ブランドマネジャーに多くのヒントを与える1冊
【質問】
中堅マーケターが読むべき1冊を教えてください?
よくある太平洋戦争の戦記物かと思っていましたが、参謀将校のきわめて鋭利な思考がつまびらかにされている良書です。日本陸軍というと、スマートで洗練された海軍に対して、泥臭くて時代遅れの突撃ばかり繰り返していたイメージがありますが、事実とはいささか異なることもわかります。
かなりストレートな戦史物なので、好みと趣味が分かれるところですが、競合のブランドマネジャーを相手に、虚々実々のやり取りを日々の仕事としているブランドマネジャーたちには、考え方のヒントがたくさんあることでしょう。考えるとはこういうことで、戦略を練るとはこういうことだと分かります。
とくに情報の取り方については、社内、社外、そして消費者からどのように情報を受け取るか、学ぶべきことがたくさんあることでしょう。たとえば前半に、著書の養父で陸軍航空本部長なども努めた陸軍中将の堀丈夫(海軍や陸軍の指揮下ではなく、航空部隊独立の必要を説いた偉才でもある)に聞く次の一節は、現代のマーケターにとっても示唆に富む訓示であると思います。
”情報は結局、相手がなにを考えているか探る仕事だ。だが、そう簡単にお前たちの前に心の中を見せてはくれない。しかし、心は見せないが仕草は見せる。その仕草にも本物と偽物とがある。それらを十分に集めたり点検したりして、これが相手の意中だと判断を下す。相手といっても第一線の指揮官には、自分の正面の敵の指揮官になるし、大本営だったら国家の主権の中枢が相手ということになろう。主権の中枢から直接聞くことができたら一番良いが、それは至難であって、ときには嘘もつかれる。そうなると、いろいろ各場面で現れる仕草を集めて、それを通して判断する以外にはないようだな”
仕草とは、軍隊用語で言う「兆候」のことです。

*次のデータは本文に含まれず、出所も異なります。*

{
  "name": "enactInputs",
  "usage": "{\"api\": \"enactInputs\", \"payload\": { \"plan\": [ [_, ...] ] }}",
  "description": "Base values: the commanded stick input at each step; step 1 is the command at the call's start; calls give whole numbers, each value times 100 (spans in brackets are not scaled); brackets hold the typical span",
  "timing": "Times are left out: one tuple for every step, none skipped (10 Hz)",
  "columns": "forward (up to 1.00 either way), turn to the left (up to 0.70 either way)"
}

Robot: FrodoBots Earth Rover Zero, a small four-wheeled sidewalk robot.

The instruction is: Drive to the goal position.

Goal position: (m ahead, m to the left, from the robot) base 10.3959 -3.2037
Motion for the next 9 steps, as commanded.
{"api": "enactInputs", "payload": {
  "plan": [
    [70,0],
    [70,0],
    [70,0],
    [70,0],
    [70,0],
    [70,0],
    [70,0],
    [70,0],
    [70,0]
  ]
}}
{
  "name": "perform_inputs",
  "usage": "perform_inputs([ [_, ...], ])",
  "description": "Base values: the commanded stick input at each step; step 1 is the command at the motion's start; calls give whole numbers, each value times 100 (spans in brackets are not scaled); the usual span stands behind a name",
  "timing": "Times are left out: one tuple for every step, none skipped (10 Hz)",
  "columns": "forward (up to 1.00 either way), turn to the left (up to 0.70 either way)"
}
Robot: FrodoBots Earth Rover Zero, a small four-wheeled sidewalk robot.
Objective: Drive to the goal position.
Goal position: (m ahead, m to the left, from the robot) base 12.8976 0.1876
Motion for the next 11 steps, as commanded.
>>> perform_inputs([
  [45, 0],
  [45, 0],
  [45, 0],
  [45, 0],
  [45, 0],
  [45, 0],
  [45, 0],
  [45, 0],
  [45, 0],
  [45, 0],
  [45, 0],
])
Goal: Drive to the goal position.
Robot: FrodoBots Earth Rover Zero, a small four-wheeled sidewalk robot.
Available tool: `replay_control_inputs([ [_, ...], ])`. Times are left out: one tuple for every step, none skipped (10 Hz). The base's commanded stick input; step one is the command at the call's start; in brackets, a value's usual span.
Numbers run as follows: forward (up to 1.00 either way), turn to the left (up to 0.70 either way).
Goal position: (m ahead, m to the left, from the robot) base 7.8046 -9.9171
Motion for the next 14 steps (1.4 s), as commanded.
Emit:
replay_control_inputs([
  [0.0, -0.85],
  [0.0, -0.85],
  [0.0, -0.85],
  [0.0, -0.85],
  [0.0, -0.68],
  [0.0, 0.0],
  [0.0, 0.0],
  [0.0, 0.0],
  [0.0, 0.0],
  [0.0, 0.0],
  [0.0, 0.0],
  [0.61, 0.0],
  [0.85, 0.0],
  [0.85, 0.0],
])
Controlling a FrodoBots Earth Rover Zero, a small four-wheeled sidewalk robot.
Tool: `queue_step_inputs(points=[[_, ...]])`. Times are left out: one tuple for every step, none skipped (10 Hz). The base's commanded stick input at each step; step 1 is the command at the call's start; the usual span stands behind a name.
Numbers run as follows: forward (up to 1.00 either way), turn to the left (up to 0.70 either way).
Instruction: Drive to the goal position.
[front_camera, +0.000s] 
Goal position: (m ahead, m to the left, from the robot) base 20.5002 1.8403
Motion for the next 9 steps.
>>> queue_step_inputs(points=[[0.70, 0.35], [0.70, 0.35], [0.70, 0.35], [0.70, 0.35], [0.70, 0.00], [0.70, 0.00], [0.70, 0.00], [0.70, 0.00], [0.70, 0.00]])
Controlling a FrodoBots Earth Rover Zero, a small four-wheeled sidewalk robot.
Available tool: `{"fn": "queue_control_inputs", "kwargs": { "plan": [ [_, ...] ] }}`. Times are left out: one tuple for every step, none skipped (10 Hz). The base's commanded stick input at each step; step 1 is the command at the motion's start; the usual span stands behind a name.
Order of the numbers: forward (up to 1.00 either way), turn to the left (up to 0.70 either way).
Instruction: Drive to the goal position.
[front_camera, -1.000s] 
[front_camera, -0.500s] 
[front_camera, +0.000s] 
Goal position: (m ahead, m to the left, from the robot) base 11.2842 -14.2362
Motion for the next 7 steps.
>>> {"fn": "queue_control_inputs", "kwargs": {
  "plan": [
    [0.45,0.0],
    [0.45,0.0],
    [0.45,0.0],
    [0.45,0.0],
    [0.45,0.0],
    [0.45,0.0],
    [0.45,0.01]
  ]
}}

マーケティングでは、観察できる消費者の行動や、実行に移された会社の意思決定などが仕草ということになるでしょう。
もし、拙著『なぜ「戦略」で差がつくのか。』をお読みいただいていれば、本書に登場する様々な状況や戦局の記述について「目的」と「資源」の2つの視点で読み解いてみてください。
敵の動きをよく読んだ戦い方から、米軍に大いに畏怖された堀栄三少佐の洞察と考察を、理解しやすくなるかもしれません。